Ich stelle immer wieder fest, wenn Christen ihren Glauben darlegen oder auf Fragen mit der Aussage antworten "Nur Jesus rettet" oder "nur die Bibel ist glaubwürdig" das dann sofort jede Menge User kommen und kritisieren man wäre intolerant weil man anderen Göttern die Glaubwürdigkeit abspricht.

Aus meiner Sicht muss man aber das Recht haben, seine Überzeugung klar vertreten zu dürfen solange man sachlich und höflich bleibt. Viele Christen und ich zähle mich dazu glauben, dass nur Jesus Christus der EINZIGE WEG zur Rettung und in den Himmel ist. Sollen wir nun diese feste Überzeugung ablegen und jedesmal betonen, dass es nur unser persönlicher Glaube sei? Muss man immer schwammig rumeiern nur um nicht anzustoßen?
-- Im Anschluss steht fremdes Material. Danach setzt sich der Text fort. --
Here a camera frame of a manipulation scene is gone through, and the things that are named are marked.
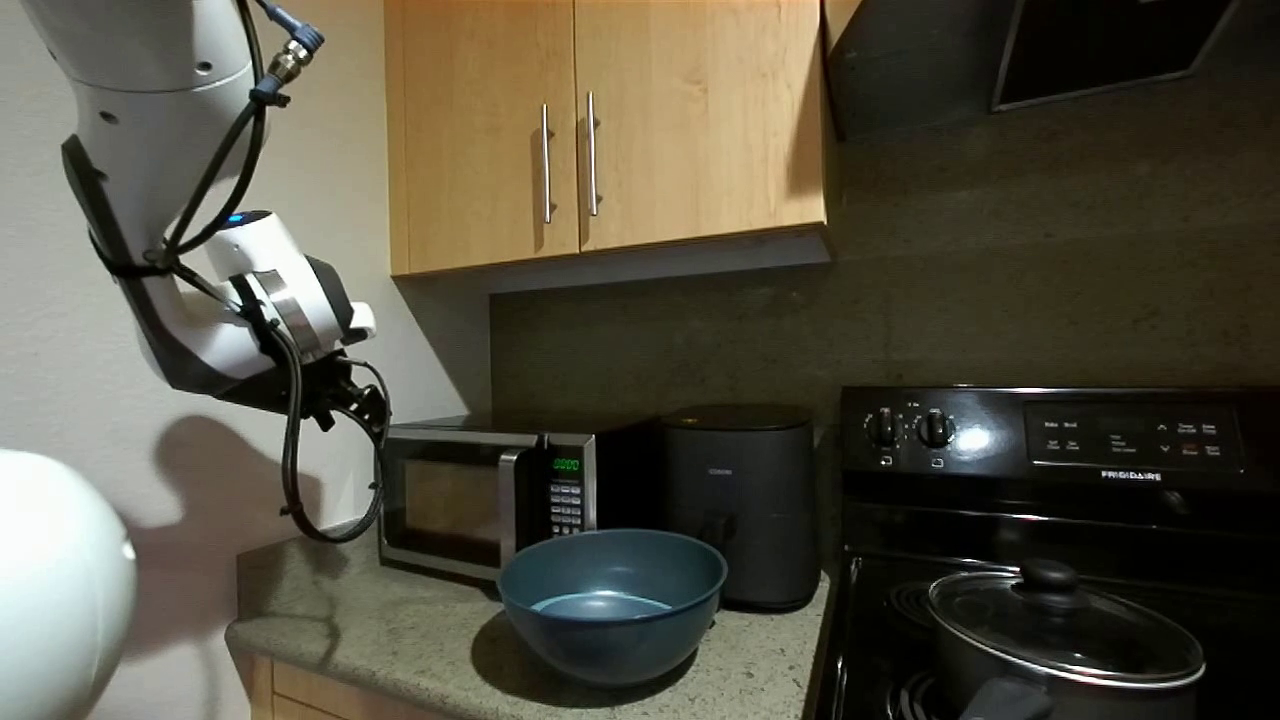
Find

Wenn andere Religionen oder auch Sekten hier auftreten und ihre "Wahrheit" bringen warum darf man dann als Christ nicht "Klartext" reden und sagen "Das sehen Christen anders" oder "Die Bibel sagt etwas anders"?

Mein FUNDAMENT ist die BIBEL und mein Glaube an Jesus Christus. Ich bin also Fundamentalist wenn es um Jesus Christus geht. Aber damit bin ich doch nicht automatisch intolerant. Ich spreche doch niemanden das Recht ab, etwas anderes zu glauben und wenn mir jemand vom Spagettimonster oder von Buddha oder wem auch immer erzählt, dann fühle ich mich doch nicht angegriffen sondern ich lass anderen das Recht zu glauben was man will. Behalte mir aber die Freiheit offen, meine Ansicht darzulegen. Wenn ich dann in einer Diskussion sage: Dein Buddha oder das Spagettimonster können dich nicht retten, dass kann nur Jesus. Ist das wirklich schon tolerant und im Rahmen der freien Meinung und Religionsfreiheit.

Eine Umfrage ist schwierig da es mehrere Optionen gibt und ich auch nicht vorgeben will was man antwortet. Was meinen Christen und Nichtchristen?

Darf man konsequent und klar seine Überzeugung vertreten und auch darlegen dass man überzeugt ist, nur Jesus Christus rettet oder wenn man kein Christ ist "Mein Glauben ist der einzige Weg zur Rettung" solange man sachlich bleibt und nicht persönlich wird oder ist das schon intolerant?